Taylor Alice, Westwood John Paul, Laskou Faidra, McGuckin Siobhan, Scully Marie
University College London Hospitals NHS Foundation Trust and University College London, London, UK.
Br J Haematol. 2017 May;177(3):475-480. doi: 10.1111/bjh.14564. Epub 2017 Mar 14.

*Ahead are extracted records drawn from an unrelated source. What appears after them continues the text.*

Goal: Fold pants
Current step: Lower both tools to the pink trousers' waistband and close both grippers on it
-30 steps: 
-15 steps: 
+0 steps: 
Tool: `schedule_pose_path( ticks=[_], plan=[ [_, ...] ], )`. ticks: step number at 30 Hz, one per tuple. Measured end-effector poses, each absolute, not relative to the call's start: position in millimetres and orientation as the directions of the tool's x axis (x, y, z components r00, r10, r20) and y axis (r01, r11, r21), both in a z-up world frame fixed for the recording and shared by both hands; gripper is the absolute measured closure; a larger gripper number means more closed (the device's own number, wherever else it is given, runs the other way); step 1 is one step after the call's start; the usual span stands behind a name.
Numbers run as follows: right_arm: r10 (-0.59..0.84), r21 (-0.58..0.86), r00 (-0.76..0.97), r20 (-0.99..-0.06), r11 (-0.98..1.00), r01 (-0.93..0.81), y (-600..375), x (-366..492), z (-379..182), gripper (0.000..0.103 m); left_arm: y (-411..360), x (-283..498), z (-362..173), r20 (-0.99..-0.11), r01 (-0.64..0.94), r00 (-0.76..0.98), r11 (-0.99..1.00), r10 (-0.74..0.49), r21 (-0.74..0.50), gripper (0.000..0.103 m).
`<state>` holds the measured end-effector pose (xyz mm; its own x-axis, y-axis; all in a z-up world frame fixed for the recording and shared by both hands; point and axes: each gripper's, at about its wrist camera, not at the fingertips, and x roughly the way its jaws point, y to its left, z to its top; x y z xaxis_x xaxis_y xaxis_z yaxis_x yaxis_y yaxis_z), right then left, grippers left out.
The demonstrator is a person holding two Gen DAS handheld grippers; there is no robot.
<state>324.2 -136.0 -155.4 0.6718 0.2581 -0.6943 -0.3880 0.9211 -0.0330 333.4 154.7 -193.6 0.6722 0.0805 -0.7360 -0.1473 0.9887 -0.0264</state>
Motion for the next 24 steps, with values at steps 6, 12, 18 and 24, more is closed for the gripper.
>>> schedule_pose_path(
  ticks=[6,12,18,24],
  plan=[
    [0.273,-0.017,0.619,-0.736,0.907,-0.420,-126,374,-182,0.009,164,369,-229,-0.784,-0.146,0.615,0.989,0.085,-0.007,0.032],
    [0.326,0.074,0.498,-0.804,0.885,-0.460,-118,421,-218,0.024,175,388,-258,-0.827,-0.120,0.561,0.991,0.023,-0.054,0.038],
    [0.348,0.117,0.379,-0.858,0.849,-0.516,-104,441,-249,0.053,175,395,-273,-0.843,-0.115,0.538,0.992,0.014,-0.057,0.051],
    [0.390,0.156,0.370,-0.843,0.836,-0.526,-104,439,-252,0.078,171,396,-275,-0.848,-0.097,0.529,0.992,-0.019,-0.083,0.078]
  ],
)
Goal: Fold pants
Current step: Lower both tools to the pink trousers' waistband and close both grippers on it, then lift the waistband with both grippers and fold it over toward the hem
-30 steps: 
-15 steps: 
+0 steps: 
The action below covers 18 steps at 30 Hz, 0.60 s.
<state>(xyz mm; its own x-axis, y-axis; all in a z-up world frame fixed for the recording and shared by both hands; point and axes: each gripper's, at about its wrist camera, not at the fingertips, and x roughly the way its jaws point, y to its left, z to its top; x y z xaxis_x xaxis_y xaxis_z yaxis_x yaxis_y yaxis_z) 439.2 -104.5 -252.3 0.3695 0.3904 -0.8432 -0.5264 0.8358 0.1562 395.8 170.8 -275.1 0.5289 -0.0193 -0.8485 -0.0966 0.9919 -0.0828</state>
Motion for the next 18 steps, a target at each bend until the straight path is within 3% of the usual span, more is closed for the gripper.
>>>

Eltrombopag is well established in treatment of severe immune thrombocytopenia (ITP) and is increasingly commonplace in second-line management. A role is also suggested for both bridging therapy for surgery, as well as treating thrombocytopenia due to non-immune aetiologies. We present the largest single-centre experience with eltrombopag, with our cohort of 62 patients. Patients with severe ITP (n = 34) had 91·2% response, which was sustained over a median of 18·5 months. In 41·4% of ITP cases (n = 14), complete response (CR- platelet count >100 × 10 /l) was achieved and in 2 cases, therapy was stopped and CR maintained. In our bridging group (n = 15) with a higher baseline platelet count, 93·3% achieved a CR. In the non-ITP group (n = 13), a response was achieved in 76·9%. In all groups, side effects were transient, with the drug discontinued in 2 patients due to minor complications (rash, nausea, diarrhoea). We conclude that eltrombopag is both effective and well tolerated as therapy in severe ITP. It is also advantageous in ITP patients who do not normally require therapy, but need a temporary platelet count boost pre-procedure. Furthermore, there are potentially far wider implications for the use of eltrombopag in counteracting thrombocytopenia beyond ITP, which merit further investigation.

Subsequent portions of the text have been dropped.